Court Opinion

ID: 9575326
Source: CourtListenerOpinion
Date Created: 2023-08-21 21:13:01.645291+00
Date Added: 2024-06-11T12:45:53.604358
License: Public Domain

Caporale, J.,
dissenting.
I must respectfully dissent, for the majority, in my view, has stretched the meaning of being engaged in interstate commerce further than congressional direction, judicial precedent, or disciplined thought permits. The majority comes to the novel conclusion that people themselves can be articles of commerce, when they come from elsewhere to live in Nebraska on a permanent basis.

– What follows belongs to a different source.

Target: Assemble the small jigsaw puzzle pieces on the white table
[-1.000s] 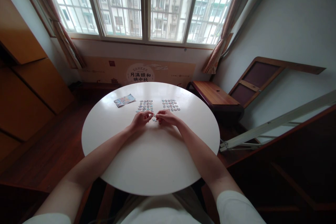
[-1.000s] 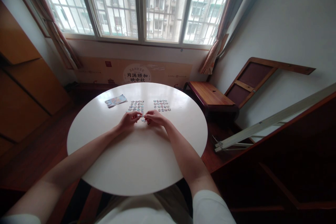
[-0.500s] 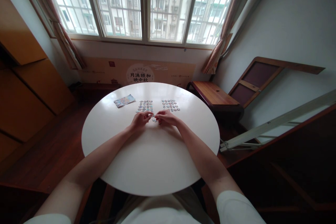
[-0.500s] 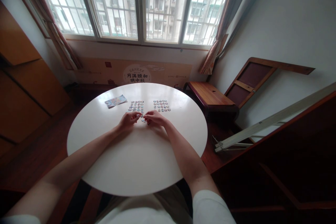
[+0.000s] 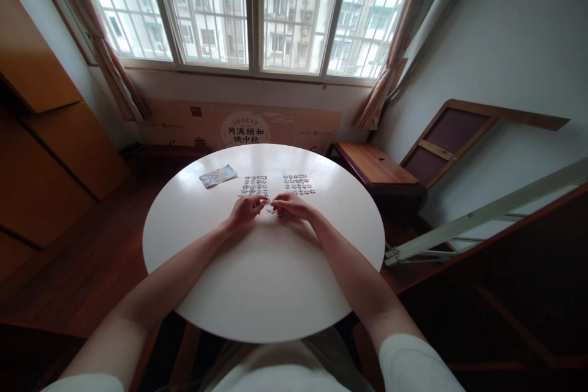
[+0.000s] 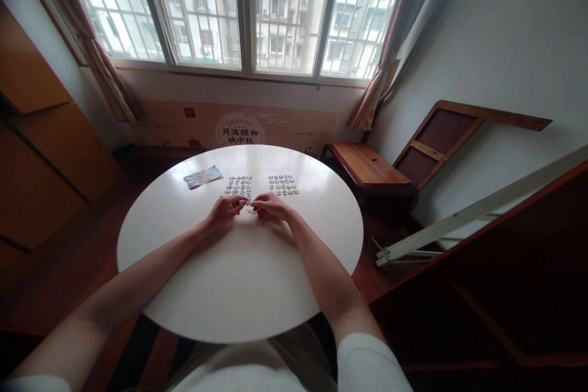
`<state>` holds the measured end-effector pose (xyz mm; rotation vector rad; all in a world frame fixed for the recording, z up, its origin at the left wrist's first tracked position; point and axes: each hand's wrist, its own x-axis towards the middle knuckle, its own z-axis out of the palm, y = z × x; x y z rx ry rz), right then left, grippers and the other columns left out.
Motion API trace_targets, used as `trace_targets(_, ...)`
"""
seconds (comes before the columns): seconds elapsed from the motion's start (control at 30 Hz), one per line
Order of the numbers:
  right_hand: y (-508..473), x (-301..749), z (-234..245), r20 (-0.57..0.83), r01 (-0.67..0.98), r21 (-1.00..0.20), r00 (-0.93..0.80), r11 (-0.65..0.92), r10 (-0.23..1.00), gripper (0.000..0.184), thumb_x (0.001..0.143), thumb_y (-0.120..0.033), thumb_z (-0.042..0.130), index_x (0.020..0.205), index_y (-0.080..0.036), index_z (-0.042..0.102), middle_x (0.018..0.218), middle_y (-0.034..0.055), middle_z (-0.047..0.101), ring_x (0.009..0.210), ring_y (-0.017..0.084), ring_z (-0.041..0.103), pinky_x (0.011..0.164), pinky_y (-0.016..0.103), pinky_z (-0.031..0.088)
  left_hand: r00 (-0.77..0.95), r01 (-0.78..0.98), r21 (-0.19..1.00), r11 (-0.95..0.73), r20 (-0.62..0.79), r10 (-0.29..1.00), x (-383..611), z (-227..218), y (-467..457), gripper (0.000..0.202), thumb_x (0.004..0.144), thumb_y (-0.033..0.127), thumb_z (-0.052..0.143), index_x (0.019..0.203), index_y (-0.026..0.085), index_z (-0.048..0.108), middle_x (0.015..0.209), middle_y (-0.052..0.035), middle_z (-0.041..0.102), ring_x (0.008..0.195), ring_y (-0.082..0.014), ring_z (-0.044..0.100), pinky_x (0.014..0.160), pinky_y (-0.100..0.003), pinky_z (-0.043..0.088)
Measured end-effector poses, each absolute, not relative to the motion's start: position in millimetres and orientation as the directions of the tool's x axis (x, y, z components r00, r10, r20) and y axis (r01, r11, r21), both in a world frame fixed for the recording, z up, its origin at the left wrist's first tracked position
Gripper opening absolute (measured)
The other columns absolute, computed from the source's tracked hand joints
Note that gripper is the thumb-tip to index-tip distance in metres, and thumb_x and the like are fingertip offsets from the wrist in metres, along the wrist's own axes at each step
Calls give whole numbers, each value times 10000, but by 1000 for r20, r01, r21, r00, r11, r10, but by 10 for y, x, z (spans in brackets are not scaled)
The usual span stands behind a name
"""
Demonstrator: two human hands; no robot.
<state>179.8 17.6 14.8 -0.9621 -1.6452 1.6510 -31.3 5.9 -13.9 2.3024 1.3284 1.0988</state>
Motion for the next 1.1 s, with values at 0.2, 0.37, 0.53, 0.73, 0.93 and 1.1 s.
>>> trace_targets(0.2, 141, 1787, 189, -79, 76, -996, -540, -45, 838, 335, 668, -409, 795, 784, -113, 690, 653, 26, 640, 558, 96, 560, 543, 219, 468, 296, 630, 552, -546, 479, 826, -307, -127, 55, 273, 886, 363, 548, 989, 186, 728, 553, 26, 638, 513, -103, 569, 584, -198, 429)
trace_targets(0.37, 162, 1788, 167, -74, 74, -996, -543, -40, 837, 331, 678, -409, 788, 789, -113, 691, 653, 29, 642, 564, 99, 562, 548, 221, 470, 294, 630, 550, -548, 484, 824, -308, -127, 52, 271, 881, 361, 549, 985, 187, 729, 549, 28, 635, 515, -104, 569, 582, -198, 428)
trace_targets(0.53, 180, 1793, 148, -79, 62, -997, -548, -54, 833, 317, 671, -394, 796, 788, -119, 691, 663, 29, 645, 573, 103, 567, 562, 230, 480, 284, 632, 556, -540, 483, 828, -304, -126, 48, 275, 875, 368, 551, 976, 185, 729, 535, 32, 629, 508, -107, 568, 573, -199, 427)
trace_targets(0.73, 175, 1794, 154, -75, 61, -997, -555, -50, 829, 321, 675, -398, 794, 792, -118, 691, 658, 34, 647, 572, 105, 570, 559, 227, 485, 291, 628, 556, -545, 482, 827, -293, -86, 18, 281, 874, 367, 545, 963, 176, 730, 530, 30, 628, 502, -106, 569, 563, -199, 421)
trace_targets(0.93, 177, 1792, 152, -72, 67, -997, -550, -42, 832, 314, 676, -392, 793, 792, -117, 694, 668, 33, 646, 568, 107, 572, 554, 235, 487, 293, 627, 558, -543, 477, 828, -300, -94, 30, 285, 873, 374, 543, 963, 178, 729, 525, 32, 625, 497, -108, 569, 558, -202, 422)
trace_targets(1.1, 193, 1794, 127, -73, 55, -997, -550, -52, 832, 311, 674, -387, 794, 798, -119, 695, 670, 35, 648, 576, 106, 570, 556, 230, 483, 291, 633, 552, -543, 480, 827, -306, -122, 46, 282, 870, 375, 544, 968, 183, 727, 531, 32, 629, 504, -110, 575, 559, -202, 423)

While it is true that the Fair Labor Standards Act is to be construed liberally, Tony & Susan Alamo Foundation v. Sec’y of Labor, 471 U.S. 290, 105 S. Ct. 1953, 85 L. Ed. 2d 278 (1985), it must nonetheless be applied with reason and commonsense, Dunlop v. Ashy, 555 F.2d 1228 (5th Cir. 1977), and consistent with congressional direction, Brennan v. Plaza Shoe Store, Inc., 522 F.2d 843 (8th Cir. 1975).

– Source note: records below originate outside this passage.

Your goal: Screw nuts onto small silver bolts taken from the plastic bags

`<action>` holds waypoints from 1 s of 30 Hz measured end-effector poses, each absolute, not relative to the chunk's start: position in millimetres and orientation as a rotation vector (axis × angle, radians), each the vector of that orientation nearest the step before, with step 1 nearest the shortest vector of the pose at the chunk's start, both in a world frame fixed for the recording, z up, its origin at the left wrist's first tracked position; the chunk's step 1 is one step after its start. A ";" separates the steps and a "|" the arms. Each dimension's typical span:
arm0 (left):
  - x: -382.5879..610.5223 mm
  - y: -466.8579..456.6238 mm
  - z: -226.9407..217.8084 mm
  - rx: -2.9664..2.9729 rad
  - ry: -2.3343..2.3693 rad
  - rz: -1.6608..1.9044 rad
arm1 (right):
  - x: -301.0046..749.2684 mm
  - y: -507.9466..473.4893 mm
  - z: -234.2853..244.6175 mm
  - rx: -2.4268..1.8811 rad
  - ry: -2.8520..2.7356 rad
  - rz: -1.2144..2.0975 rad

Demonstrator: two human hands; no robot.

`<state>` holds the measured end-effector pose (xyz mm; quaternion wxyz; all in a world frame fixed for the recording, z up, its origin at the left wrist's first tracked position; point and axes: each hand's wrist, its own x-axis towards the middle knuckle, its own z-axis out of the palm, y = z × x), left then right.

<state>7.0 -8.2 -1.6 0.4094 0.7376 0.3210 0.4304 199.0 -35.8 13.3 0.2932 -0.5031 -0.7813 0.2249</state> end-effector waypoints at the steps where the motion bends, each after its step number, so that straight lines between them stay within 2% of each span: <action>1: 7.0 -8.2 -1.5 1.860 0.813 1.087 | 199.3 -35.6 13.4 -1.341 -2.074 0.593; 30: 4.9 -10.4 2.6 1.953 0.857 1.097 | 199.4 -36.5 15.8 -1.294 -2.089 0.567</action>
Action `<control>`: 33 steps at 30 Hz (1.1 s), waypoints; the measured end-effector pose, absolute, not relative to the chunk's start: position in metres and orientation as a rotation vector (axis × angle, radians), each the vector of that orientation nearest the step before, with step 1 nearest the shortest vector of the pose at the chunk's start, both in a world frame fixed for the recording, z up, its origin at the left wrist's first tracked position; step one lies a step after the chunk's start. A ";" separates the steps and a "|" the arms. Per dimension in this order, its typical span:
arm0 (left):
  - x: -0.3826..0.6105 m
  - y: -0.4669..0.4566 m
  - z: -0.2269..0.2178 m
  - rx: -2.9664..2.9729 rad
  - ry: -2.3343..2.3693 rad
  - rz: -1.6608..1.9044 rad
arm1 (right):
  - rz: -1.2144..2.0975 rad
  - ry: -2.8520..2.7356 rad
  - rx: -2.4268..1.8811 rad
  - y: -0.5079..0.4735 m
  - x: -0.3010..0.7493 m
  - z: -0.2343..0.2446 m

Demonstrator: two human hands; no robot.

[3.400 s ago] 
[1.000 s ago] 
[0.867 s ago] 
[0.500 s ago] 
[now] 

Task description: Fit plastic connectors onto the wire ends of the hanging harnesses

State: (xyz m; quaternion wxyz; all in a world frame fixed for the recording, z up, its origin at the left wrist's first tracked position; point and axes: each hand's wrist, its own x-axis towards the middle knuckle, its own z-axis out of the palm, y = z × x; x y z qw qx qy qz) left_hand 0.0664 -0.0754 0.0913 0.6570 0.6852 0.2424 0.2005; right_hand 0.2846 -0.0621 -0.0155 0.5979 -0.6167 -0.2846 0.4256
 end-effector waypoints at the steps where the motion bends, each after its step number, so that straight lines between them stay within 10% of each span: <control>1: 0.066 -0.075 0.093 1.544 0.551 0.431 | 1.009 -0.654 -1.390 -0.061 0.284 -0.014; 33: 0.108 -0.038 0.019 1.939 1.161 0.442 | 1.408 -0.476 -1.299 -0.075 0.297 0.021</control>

The majority acknowledges that an enterprise such as the *758Mercy Villa Care Center is usually found to be engaged in interstate commerce on the basis of a record which establishes that it uses, or its employees handle, goods which were manufactured, processed, or supplied by sources outside the state. The majority also acknowledges that no such record exists in this case. So far as the record tells us, the center may be an entirely self-sufficient and self-contained organization from which only intrastate telephone calls are made and which produces on its own premises all the commodities it and its residents or patients use and its employees handle; an unlikely condition to be sure, but a condition which the record does not belie and the nonexistence of which plaintiff had the burden to establish. Warren-Bradshaw Co. v. Hall, 317 U.S. 88, 63 S. Ct. 125, 87 L. Ed. 83 (1942).
Given that record, the majority relies on three cases to rationalize its result. It is true that the first of these, Marshall v. Sideris, 524 F. Supp. 521 (D. Neb. 1981), applied the act to an enterprise which operated hotels to accommodate transient guests. The focus of that case, however, was on whether the activities of the multiple owners were such as to make their combined operations a single enterprise. The case contains no analysis of what there was about the enterprise that engaged it in commerce. I am thus led to conclude that whether the enterprise was engaged in commerce was assumed and was not a contested issue. Even if the situation were otherwise, there was at least evidence that the enterprise in Sideris accommodated transients and the suggestion is that their movement affected commerce. The businesses in the remaining two cases relied upon by the majority, Wirtz v. Healy, 227 F. Supp. 123 (N.D. Ill. 1964), and Atlanta Motel v. United States, 379 U.S. 241, 85 S. Ct. 348, 13 L. Ed. 2d 258 (1964), involved the interstate movement of people as an integral part of the operations in question. That element does not exist in the present case. So far as the record shows, the opposite is true; that is, the center provides its residents or patients with a place to live on a permanent basis, not with a place at which to stop while they travel through Nebraska. Neither does the fact that its residents or patients receive out-of-state visitors make the movement of people an integral part of the center’s operations.
*759It seems to me we should review the correctness of the trial court’s judgment on the basis of the record which was actually made before that court, not on the basis of a record which the majority assumes could have been made.
I submit that if the record in this case truly establishes that the center is engaged in interstate commerce, then Congress has greater control, through the commerce clause of the federal Constitution, over what is done within the borders of this state than has ever been known before.
Shanahan, J., j oins in this dissent.